Removing unneeded polys

I understand backface culling just fine. My question is depth testing. Does opengl internaly not draw things that are behind others? Is that the purpose of depth testing or not? I am looking for an easy way to tell opengl not to draw that polys that are behind other polys, and thus wont be seen anyways. I kind of did things backwards. I have already designed a way to cull entire objects from my frustum with some plane tests, and I have designed a way to set a LOD from those tests. My problem is with my Map, I want to render my Map Fast and efficiently, so I first though about using one interleaved array for the entire map, but if opengl dosnt remove the faces behind one another, isnt this a HUGE performace hit? I have read about BSP trees and such, but those are a little out of my scope, and I have always though that the simple answer tends to be the best, and BSPs seem far to difficult, must be an easier way.?. If opengl dosnt remove the hidden faces, I have come up with another possiblity, please let me know if you think this idea will work. (Im not sure if this is the theory behind a BSP or not) My idea is this, create a Map for starters. Then create an index of each Plane normal within the map. Then create an index of each poly that lies on that particulare plane. Then after each time the camera is updated check to see which planes lie within my viewing frustum, then with those planes, check to see which of the polys per plain lye within my frustum, then simply only draw those planes? Only problem with this idea is that is seems quite intensive, I mean, image a map of an apartment building, there could be 1000 planes, with an average of 50 polys per plane. Now say we check 1000 planes to see if there inside the frustum, then say ther is 30 planes inside the frustum, we then check 1500 polys. Or maybe I should simply cut out the poly check, and just render the all the polys in those planes, and save some CPU cycles, and let the video card handle a “little” extra data. Anyone have any ideas?? Or getting back to my original question, will opengl simply not draw things that are behind others?? please help… Thanks.

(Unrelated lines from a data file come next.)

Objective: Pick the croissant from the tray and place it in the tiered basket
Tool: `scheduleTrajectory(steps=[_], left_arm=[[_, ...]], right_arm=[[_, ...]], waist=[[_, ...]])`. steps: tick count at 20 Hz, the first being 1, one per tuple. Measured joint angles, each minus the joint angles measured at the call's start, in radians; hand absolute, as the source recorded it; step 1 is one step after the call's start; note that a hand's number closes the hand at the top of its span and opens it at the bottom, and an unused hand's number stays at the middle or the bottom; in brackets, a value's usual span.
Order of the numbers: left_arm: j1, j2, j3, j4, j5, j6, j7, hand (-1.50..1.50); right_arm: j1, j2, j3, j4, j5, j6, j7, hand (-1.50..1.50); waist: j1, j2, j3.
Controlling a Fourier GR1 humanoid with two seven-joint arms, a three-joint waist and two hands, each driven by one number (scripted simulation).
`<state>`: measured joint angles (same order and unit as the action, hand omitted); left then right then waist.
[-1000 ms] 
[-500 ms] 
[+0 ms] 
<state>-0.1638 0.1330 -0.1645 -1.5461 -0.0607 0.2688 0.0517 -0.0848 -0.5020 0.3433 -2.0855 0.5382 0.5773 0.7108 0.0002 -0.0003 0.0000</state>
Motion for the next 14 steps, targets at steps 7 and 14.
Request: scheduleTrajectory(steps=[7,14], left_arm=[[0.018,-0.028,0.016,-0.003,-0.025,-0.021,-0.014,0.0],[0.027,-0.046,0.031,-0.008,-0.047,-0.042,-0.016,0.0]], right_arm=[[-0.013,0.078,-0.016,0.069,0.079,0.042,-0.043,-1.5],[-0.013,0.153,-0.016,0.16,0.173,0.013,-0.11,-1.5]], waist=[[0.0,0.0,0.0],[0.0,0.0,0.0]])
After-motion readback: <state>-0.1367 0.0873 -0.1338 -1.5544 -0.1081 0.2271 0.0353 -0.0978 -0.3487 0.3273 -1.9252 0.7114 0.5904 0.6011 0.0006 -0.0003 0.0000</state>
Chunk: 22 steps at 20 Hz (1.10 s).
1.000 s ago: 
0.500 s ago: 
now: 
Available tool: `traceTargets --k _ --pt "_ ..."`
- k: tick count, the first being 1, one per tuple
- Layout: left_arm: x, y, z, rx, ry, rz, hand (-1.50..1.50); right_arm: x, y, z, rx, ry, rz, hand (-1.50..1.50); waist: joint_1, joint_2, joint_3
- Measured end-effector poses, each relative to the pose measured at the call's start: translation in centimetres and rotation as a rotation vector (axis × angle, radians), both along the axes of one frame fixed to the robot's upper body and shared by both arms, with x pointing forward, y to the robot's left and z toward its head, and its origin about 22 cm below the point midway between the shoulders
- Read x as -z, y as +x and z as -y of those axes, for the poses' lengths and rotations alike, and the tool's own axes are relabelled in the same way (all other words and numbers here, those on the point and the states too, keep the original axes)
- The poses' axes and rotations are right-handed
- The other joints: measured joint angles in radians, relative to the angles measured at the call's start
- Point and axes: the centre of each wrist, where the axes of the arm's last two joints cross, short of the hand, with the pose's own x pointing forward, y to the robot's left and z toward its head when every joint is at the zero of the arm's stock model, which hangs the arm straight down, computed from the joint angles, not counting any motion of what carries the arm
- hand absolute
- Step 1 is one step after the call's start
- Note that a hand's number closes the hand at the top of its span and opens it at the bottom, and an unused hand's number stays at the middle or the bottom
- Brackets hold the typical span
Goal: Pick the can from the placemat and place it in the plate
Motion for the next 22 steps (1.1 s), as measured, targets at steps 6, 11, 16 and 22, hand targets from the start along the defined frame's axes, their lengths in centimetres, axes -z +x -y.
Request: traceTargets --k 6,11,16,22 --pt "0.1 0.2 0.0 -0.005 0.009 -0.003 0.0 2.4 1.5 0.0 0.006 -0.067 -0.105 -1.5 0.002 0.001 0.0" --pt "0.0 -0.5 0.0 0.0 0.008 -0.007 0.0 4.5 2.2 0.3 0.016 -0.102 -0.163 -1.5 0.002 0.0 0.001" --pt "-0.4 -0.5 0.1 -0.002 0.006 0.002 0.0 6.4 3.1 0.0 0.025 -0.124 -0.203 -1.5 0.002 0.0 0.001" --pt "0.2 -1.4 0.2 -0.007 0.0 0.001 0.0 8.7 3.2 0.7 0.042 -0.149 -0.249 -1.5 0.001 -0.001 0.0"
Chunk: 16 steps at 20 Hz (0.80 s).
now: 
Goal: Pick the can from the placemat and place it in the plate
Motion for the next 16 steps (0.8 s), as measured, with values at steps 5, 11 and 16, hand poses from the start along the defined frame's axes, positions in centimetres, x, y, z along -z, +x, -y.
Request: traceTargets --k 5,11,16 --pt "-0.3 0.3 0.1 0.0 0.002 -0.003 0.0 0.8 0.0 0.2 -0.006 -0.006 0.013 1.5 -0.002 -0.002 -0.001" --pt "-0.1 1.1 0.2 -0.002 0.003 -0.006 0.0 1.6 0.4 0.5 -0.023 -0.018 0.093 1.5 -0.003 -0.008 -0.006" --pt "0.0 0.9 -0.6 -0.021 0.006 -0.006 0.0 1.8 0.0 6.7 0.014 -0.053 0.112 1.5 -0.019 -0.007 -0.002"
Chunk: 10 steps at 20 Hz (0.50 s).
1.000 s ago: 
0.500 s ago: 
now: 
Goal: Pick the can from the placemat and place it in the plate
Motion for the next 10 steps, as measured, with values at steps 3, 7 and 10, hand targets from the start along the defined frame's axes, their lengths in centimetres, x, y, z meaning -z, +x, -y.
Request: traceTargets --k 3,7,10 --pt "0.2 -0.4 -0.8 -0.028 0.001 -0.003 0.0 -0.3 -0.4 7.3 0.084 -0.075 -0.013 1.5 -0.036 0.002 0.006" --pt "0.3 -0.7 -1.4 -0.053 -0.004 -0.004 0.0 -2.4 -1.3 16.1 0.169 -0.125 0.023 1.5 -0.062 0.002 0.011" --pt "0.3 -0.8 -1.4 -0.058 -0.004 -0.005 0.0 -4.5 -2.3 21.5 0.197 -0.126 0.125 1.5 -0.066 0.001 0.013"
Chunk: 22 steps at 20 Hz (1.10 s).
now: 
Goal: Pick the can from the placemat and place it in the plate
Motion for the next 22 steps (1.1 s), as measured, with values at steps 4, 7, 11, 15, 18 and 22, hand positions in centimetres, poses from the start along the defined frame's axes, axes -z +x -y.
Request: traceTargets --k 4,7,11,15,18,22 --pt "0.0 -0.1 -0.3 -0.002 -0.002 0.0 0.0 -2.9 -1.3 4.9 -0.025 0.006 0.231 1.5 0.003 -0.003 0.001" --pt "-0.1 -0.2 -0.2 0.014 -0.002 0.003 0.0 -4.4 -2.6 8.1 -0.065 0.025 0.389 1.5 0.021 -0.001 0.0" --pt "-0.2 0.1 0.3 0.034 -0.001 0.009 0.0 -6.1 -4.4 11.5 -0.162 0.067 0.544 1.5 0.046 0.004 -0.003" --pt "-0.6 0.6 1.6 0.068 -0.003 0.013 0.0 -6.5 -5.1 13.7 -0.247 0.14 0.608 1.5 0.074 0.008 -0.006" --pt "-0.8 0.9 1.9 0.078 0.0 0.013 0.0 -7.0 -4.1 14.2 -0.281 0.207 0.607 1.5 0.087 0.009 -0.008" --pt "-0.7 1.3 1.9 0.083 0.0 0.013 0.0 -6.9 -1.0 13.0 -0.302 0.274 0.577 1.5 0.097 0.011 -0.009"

That is what the Z buffer is for. It is a non-trivial problem to clip background polygons against foreground polygons in order not to render them at all. There are quick visibility tests you can perform on groups of polygons (but not in a `polygon soup’ application). The Z buffer will sort out all depth problems for you.

So if I stay with my frustum culling for lets say objects, and characters, and let OpenGL’s depth test handle my map Data, things will run smoothly? Figuring on a quake 3 level of detail map? Not a horendous amount of polys, but a fair amount. The reason I would like to stick with the frustum culling for the others, is that i think there is no sense having opengl test all those polys just to see if there visable, if thats how it works. So thank you very much. If I have missunderstood this at all, please let me know. Thanks.

Sorry, I got lost in your original post, but I think I get the general gist of it. (Paragraphs might have made it a bit more readable.)

The way depth testing works is basically like so…

When you draw a polygon, it test against the depth buffer, and depending on what your depth function is, it will decided to draw or not to draw.

So say you have drawn polygon 1, and your depth function is GL_LESS (the defalt). Assuming nothing else has been draw, polygon 1 is drawn, and it’s depth is written into the depth buffer.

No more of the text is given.